ASSIGNED TASK
Each line of the material must be reproduced exactly; pictures stay out.

———

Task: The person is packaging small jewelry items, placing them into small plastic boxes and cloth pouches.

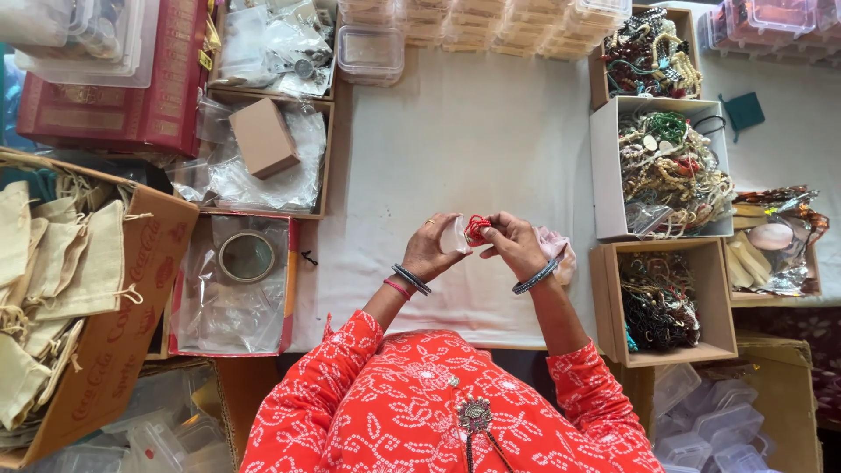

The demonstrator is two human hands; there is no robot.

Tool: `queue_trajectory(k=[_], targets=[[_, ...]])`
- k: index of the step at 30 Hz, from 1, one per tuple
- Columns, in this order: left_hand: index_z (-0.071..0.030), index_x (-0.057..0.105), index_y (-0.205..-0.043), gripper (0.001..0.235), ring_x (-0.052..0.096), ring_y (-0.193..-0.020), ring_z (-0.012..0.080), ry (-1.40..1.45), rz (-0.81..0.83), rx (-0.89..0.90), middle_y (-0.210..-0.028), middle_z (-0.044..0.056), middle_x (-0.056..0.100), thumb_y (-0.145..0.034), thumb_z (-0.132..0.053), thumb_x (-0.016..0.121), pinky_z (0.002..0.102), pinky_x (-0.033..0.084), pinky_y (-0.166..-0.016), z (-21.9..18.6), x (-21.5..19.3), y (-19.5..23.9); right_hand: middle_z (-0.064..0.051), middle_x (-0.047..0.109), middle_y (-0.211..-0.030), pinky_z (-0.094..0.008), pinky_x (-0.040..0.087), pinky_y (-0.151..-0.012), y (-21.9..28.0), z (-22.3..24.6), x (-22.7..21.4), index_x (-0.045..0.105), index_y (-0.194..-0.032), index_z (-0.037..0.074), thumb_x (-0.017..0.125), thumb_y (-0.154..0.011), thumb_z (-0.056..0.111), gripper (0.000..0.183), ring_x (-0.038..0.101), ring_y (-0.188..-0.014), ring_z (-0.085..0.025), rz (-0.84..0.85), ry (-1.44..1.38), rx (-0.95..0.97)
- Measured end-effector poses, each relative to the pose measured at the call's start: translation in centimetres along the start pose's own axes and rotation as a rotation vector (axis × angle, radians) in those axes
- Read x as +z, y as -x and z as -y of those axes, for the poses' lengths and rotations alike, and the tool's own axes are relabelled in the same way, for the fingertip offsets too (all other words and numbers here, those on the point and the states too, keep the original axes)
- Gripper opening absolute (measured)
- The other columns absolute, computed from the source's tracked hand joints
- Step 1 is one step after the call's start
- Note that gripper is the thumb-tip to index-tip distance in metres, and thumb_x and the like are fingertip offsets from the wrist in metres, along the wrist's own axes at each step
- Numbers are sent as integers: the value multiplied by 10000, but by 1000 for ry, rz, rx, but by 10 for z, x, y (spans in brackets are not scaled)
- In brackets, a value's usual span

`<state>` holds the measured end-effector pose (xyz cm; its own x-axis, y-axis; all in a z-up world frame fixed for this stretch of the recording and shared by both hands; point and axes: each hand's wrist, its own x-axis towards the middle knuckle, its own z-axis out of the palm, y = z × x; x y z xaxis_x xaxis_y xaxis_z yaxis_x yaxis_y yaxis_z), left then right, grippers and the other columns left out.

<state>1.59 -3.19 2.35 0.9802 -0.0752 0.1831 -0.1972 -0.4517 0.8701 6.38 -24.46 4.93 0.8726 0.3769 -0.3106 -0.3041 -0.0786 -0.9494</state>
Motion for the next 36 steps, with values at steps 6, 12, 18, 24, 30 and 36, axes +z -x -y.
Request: queue_trajectory(k=[6,12,18,24,30,36], targets=[[-103,593,-1309,681,660,-1111,313,-34,40,1,-1220,112,670,-740,-351,872,423,554,-926,-2,-1,3,-46,764,-958,-257,567,-612,13,20,12,710,-1134,8,633,-977,152,227,697,-820,-84,-45,396,41],[-80,596,-1280,673,646,-1126,330,-28,25,77,-1210,121,668,-719,-323,878,427,542,-950,4,7,5,-81,743,-862,-266,544,-650,13,12,6,729,-1107,-7,638,-985,161,226,668,-748,-91,78,488,-8],[-82,606,-1276,643,650,-1111,332,-24,53,90,-1197,117,673,-724,-285,867,436,535,-947,-4,8,7,-120,772,-901,-293,566,-733,25,43,26,732,-1058,16,720,-912,202,237,727,-772,-181,-64,798,-152],[-78,605,-1265,647,650,-1118,330,-5,45,76,-1201,118,676,-706,-279,863,434,536,-948,-4,7,8,-125,752,-971,-318,611,-741,32,53,33,716,-1086,11,715,-897,148,233,747,-875,-215,-72,755,-271],[-69,603,-1267,631,669,-1085,327,19,28,75,-1184,119,683,-749,-313,869,425,553,-916,-2,11,7,-74,772,-970,-276,617,-696,33,47,32,710,-1106,28,657,-921,103,207,770,-844,-151,-80,627,-204],[-77,601,-1270,667,694,-991,303,18,21,3,-1129,114,682,-726,-351,875,403,582,-818,-13,6,5,-81,782,-997,-277,550,-629,39,49,40,732,-1114,34,744,-932,156,220,748,-911,-128,-283,682,-333]])
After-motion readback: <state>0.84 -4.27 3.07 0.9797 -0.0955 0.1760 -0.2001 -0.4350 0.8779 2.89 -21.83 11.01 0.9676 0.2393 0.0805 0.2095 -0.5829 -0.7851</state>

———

RESULT
Task: The person is packaging small jewelry items, placing them into small plastic boxes and cloth pouches.


The demonstrator is two human hands; there is no robot.

Tool: `queue_trajectory(k=[_], targets=[[_, ...]])`
- k: index of the step at 30 Hz, from 1, one per tuple
- Columns, in this order: left_hand: index_z (-0.071..0.030), index_x (-0.057..0.105), index_y (-0.205..-0.043), gripper (0.001..0.235), ring_x (-0.052..0.096), ring_y (-0.193..-0.020), ring_z (-0.012..0.080), ry (-1.40..1.45), rz (-0.81..0.83), rx (-0.89..0.90), middle_y (-0.210..-0.028), middle_z (-0.044..0.056), middle_x (-0.056..0.100), thumb_y (-0.145..0.034), thumb_z (-0.132..0.053), thumb_x (-0.016..0.121), pinky_z (0.002..0.102), pinky_x (-0.033..0.084), pinky_y (-0.166..-0.016), z (-21.9..18.6), x (-21.5..19.3), y (-19.5..23.9); right_hand: middle_z (-0.064..0.051), middle_x (-0.047..0.109), middle_y (-0.211..-0.030), pinky_z (-0.094..0.008), pinky_x (-0.040..0.087), pinky_y (-0.151..-0.012), y (-21.9..28.0), z (-22.3..24.6), x (-22.7..21.4), index_x (-0.045..0.105), index_y (-0.194..-0.032), index_z (-0.037..0.074), thumb_x (-0.017..0.125), thumb_y (-0.154..0.011), thumb_z (-0.056..0.111), gripper (0.000..0.183), ring_x (-0.038..0.101), ring_y (-0.188..-0.014), ring_z (-0.085..0.025), rz (-0.84..0.85), ry (-1.44..1.38), rx (-0.95..0.97)
- Measured end-effector poses, each relative to the pose measured at the call's start: translation in centimetres along the start pose's own axes and rotation as a rotation vector (axis × angle, radians) in those axes
- Read x as +z, y as -x and z as -y of those axes, for the poses' lengths and rotations alike, and the tool's own axes are relabelled in the same way, for the fingertip offsets too (all other words and numbers here, those on the point and the states too, keep the original axes)
- Gripper opening absolute (measured)
- The other columns absolute, computed from the source's tracked hand joints
- Step 1 is one step after the call's start
- Note that gripper is the thumb-tip to index-tip distance in metres, and thumb_x and the like are fingertip offsets from the wrist in metres, along the wrist's own axes at each step
- Numbers are sent as integers: the value multiplied by 10000, but by 1000 for ry, rz, rx, but by 10 for z, x, y (spans in brackets are not scaled)
- In brackets, a value's usual span

`<state>` holds the measured end-effector pose (xyz cm; its own x-axis, y-axis; all in a z-up world frame fixed for this stretch of the recording and shared by both hands; point and axes: each hand's wrist, its own x-axis towards the middle knuckle, its own z-axis out of the palm, y = z × x; x y z xaxis_x xaxis_y xaxis_z yaxis_x yaxis_y yaxis_z), left then right, grippers and the other columns left out.

<state>1.59 -3.19 2.35 0.9802 -0.0752 0.1831 -0.1972 -0.4517 0.8701 6.38 -24.46 4.93 0.8726 0.3769 -0.3106 -0.3041 -0.0786 -0.9494</state>
Motion for the next 36 steps, with values at steps 6, 12, 18, 24, 30 and 36, axes +z -x -y.
Request: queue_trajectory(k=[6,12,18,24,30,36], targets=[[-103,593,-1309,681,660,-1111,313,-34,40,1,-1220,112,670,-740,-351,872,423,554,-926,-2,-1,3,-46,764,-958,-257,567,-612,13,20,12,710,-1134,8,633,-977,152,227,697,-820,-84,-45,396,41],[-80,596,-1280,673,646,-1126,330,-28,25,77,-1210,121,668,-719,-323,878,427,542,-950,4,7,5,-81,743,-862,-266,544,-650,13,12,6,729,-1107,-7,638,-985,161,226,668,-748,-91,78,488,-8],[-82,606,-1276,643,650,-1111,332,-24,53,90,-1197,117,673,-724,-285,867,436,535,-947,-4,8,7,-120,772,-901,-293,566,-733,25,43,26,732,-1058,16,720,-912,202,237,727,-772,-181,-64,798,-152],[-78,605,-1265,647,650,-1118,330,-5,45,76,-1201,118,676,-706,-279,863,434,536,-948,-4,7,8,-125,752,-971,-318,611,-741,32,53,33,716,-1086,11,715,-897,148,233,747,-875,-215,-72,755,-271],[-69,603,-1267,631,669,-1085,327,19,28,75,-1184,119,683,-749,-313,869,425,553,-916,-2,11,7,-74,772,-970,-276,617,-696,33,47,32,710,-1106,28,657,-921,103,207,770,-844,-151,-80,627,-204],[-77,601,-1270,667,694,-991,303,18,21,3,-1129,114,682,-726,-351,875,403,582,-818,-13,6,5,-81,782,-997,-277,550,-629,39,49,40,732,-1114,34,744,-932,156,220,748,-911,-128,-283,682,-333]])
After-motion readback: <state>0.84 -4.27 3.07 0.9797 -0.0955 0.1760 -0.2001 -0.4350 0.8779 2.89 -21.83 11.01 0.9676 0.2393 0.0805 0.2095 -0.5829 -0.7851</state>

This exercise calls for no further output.